Le Soir de la dernière : Nuit blanche
Scène

Le Soir de la dernière : Nuit blanche

Longtemps moteurs de l’imaginaire québécois, le politique et l’histoire sont devenus, au détour des années 80, quasiment persona non grata sur nos scènes. Quand on ne les évacue pas carrément, ils donnent lieu à des pensums, genre ceux de Jean-Claude Germain et d’Antonine Maillet, l’an dernier. Période cruciale de notre histoire, la Crise d’octobre n’a pas encore, sauf erreur, inspiré de grandes pièces (les essais les plus récents, La Cité interdite, de Dominic Champagne, et Conte d’hiver `70, d’Anne Legault, étaient peu convaincants). Elle semble désormais devenue de la chair à comédie burlesque, si l’on en juge par le traitement que lui a réservé Robert Lepage au cinéma (Nô). Quand on ne tombe pas dans le simplisme…

Cette époque tumultueuse est abordée de biais dans la création d’Isabelle Doré, Le Soir de la dernière, où elle sert à la fois de contexte et de métaphore à l’histoire d’une jeune fille «à un tournant décisif» de son existence, en crise identitaire et en quête d’autonomie – vous saisissez le subtil parallèle?

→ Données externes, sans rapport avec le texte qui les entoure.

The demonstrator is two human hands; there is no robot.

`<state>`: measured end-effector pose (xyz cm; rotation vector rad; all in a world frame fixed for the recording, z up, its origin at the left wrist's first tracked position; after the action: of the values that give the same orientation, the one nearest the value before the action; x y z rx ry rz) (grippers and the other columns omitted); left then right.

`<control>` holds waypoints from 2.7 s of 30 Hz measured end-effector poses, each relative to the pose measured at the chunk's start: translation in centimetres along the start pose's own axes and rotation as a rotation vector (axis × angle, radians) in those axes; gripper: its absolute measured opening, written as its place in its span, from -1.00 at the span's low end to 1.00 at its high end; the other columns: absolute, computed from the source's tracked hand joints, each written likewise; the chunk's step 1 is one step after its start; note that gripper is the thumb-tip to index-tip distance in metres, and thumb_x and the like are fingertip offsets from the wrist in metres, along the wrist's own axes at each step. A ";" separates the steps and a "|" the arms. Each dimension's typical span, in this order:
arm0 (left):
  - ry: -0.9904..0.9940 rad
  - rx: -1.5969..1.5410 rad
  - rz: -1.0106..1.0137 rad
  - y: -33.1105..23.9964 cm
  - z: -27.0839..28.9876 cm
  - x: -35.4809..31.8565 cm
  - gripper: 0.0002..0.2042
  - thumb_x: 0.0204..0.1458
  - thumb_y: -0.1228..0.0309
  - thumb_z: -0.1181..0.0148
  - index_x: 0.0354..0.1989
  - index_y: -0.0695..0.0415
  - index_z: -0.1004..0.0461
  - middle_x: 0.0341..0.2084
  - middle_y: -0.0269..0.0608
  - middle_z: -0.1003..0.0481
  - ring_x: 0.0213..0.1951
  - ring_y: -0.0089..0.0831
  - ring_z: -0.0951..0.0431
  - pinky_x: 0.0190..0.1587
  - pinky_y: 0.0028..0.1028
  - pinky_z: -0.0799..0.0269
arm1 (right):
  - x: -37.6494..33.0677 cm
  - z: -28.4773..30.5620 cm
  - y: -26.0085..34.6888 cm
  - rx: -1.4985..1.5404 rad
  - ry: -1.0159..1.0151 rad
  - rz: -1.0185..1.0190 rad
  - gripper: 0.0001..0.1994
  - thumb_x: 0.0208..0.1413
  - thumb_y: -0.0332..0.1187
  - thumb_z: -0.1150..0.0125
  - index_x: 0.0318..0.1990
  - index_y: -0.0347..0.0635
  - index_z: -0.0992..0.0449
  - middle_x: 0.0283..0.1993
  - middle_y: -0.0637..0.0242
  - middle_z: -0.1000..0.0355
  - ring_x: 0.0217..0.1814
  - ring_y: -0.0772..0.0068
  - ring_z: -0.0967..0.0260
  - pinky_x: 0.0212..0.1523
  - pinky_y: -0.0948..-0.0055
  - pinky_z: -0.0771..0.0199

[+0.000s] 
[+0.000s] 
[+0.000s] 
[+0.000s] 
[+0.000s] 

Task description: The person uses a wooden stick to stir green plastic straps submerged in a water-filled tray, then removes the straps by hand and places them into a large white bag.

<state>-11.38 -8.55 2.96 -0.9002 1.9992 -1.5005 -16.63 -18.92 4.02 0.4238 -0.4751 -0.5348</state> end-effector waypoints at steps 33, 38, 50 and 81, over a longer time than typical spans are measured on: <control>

Cassandre (Marie-Hélène Thibault), l’aînée responsable et réaliste sur laquelle tous comptent, est au bord de la crise de nerfs car sa famille entière vit plus ou moins dans un monde imaginaire: son grand-père chéri (Marc Legault), qui n’a plus toute sa tête depuis la mort de sa femme, est perdu dans ses souvenirs. Maman (Markita Boies) est une diva égocentrique qui oublie de cesser de jouer quand elle quitte la scène. Acteur et communiste de salon, beau-papa (Jacques Lavallée) a embauché une babouchka (savoureuse Micheline Poitras) pour apprendre le russe aux filles, même si, paradoxalement, elle est «la moins communiste de la maison». Et l’insupportable petite soeur en crise d’adolescence aigue (Caroline Roberge), qui impose ses caprices à la maisonnée, oscille entre deux rêves exaltés (dont épouser Paul Rose) et trois fausses, mais grandiloquentes, tentatives de suicide.

Isabelle Doré (César et Drana) a un assez bon sens du punch, c’est indéniable. Avec sa succession de situations outrancières et théâtrales, entrecoupée de longueurs, la pièce fait donc parfois rire. Mais elle présente un univers foncièrement artificiel (que le texte soit d’inspiration autobiographique ne change rien à l’affaire), dénué d’assise solide, où s’entrecroisent des personnages désincarnés dans leur démesure. Si bien que l’ennui s’installe sporadiquement.

Des personnages auxquels la production du Théâtre Jean-Duceppe, mal dirigée, n’arrive pas à donner chair. Si Marie-Hélène Thibault et, surtout, Marc Legault s’en tirent plutôt honorablement dans la peau de ceux qui possèdent le plus d’épaisseur humaine, les interprètes des «théâtreux» ne parviennent pas à dépasser la caricature. Même l’excellente Markita Boies n’a pas su toucher l’humanité de son stéréotype sur deux pattes. Le couple maniéré et superficiel qu’elle forme avec l’emphatique Jacques Lavallée semble tout droit échappé d’un boulevard français.

La mise en scène molle de Marc Grégoire (le décor à moitié naturaliste de Michel Demers est une bonne illustration de cette incertitude) est loin de résoudre les problèmes du texte, qui paraît lui-même au carrefour de plusieurs identités. En effet, Le Soir de la dernière allie le drame psychologique bourgeois (asserti de révélations-chocs, telle «on est tout seuls tout le temps»), la comédie fantasque et une allusive allégorie politique, où le simplisme le dispute au cliché: l’adolescente qui quitte le nid pour se prendre en mains et vivre sa vie… Comme quoi il y a des crises d’identité qui se solutionnent plus facilement que d’autres.